# Exercise requirements
Output the listing below exactly, minus its images.

(Recorded data Opens)

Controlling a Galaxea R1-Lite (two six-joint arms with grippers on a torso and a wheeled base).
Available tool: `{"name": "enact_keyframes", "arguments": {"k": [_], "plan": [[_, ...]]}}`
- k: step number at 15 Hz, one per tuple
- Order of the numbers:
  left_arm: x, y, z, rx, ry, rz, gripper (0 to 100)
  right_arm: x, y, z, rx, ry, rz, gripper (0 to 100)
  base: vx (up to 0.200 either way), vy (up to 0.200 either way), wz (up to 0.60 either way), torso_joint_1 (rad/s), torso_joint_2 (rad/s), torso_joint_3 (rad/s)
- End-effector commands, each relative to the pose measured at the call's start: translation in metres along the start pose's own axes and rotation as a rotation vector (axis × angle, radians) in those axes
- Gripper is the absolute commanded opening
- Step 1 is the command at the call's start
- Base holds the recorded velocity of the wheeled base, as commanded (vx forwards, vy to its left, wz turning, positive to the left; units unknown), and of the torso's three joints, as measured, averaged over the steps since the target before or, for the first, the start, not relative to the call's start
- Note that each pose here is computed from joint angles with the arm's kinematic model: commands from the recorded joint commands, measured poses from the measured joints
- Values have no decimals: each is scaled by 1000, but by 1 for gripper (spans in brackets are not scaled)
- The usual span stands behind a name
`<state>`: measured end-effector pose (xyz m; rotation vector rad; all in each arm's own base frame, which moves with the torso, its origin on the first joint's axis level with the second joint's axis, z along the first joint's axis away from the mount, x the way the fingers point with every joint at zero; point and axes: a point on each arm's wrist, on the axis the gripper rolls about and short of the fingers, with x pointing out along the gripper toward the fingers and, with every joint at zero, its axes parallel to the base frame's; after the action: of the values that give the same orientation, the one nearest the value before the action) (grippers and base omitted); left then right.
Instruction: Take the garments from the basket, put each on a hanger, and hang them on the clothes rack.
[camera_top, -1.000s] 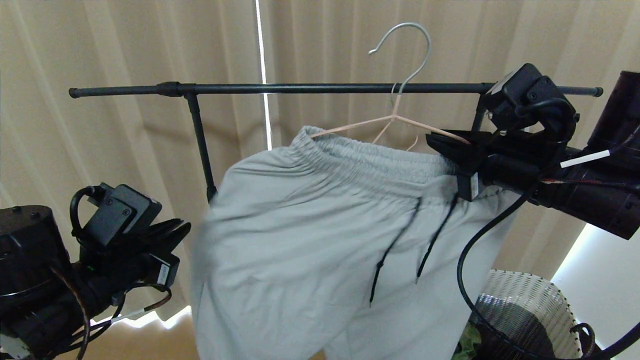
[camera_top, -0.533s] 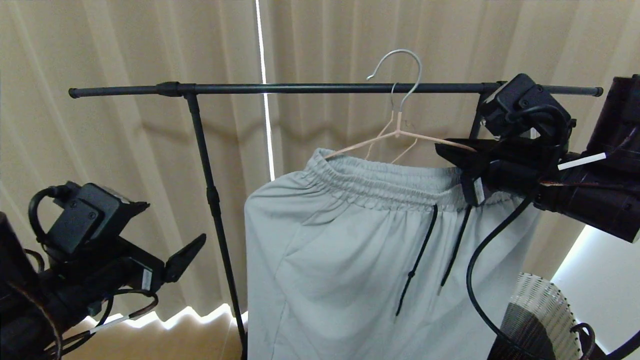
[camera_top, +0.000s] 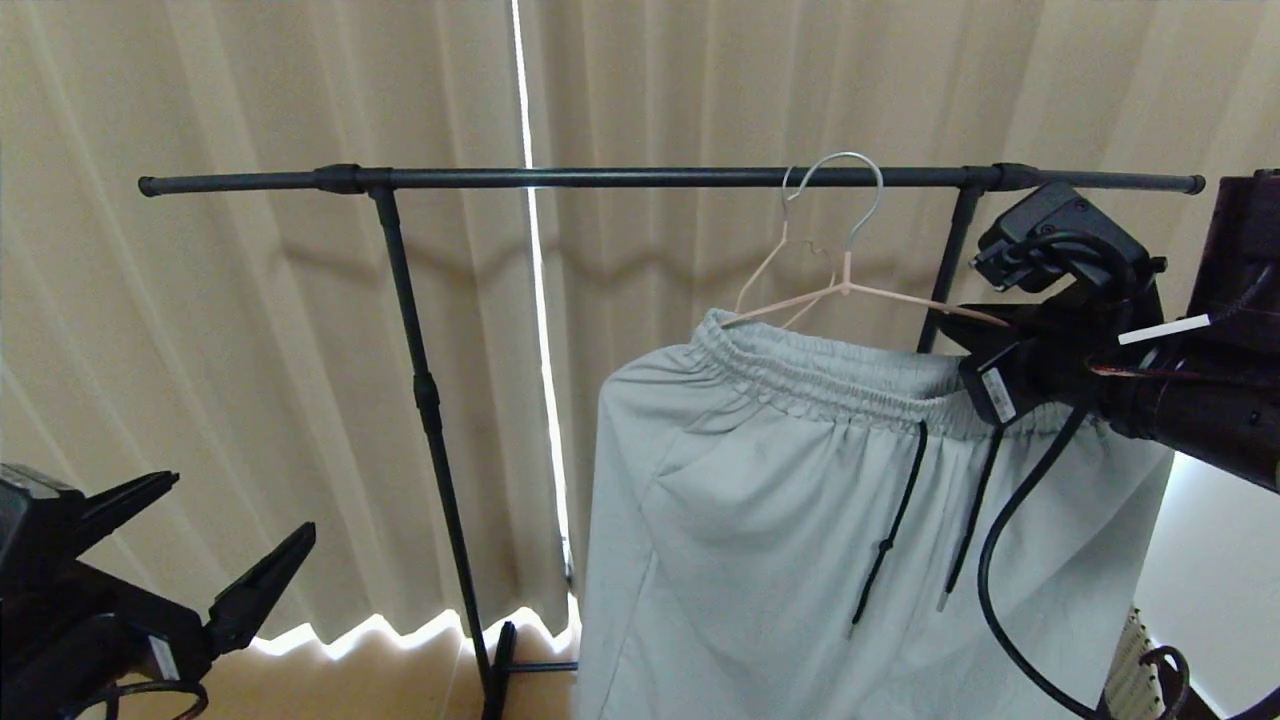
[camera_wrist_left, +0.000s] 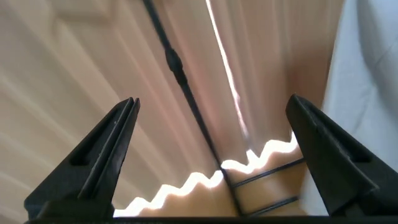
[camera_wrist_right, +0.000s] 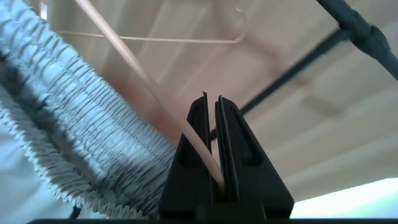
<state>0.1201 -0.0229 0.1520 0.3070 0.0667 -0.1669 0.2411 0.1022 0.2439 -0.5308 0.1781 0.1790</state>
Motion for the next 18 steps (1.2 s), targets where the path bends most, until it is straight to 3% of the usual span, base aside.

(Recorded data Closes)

# Answer section
Controlling a Galaxea R1-Lite (two six-joint arms with grippers on a torso and a wheeled base).
Available tool: `{"name": "enact_keyframes", "arguments": {"k": [_], "plan": [[_, ...]]}}`
- k: step number at 15 Hz, one per tuple
- Order of the numbers:
  left_arm: x, y, z, rx, ry, rz, gripper (0 to 100)
  right_arm: x, y, z, rx, ry, rz, gripper (0 to 100)
  base: vx (up to 0.200 either way), vy (up to 0.200 either way), wz (up to 0.60 either way), torso_joint_1 (rad/s), torso_joint_2 (rad/s), torso_joint_3 (rad/s)
- End-effector commands, each relative to the pose measured at the call's start: translation in metres along the start pose's own axes and rotation as a rotation vector (axis × angle, radians) in those axes
- Gripper is the absolute commanded opening
- Step 1 is the command at the call's start
- Base holds the recorded velocity of the wheeled base, as commanded (vx forwards, vy to its left, wz turning, positive to the left; units unknown), and of the torso's three joints, as measured, averaged over the steps since the target before or, for the first, the start, not relative to the call's start
- Note that each pose here is computed from joint angles with the arm's kinematic model: commands from the recorded joint commands, measured poses from the measured joints
- Values have no decimals: each is scaled by 1000, but by 1 for gripper (spans in brackets are not scaled)
- The usual span stands behind a name
`<state>`: measured end-effector pose (xyz m; rotation vector rad; all in each arm's own base frame, which moves with the torso, its origin on the first joint's axis level with the second joint's axis, z along the first joint's axis away from the mount, x the way the fingers point with every joint at zero; point and axes: a point on each arm's wrist, on the axis the gripper rolls about and short of the fingers, with x pointing out along the gripper toward the fingers and, with every joint at zero, its axes parallel to the base frame's; after the action: of the values that give the same orientation, the one nearest the value before the action) (grippers and base omitted); left then right.
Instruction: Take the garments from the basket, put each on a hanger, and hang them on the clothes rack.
[camera_top, -1.000s] 
[camera_top, -0.533s] 
[camera_top, +0.000s] 
[camera_wrist_left, +0.000s] 
[camera_wrist_right, +0.000s] 
<state>0.1201 -0.0229 0.1520 0.3070 0.0667 -0.1669 0.2411 0.1022 0.2439 -0.5308 0.1781 0.1790</state>
Motion for the next 18 steps (1.2 s), targets where the path bends most, until it is straight to 3% of the usual span, base aside.

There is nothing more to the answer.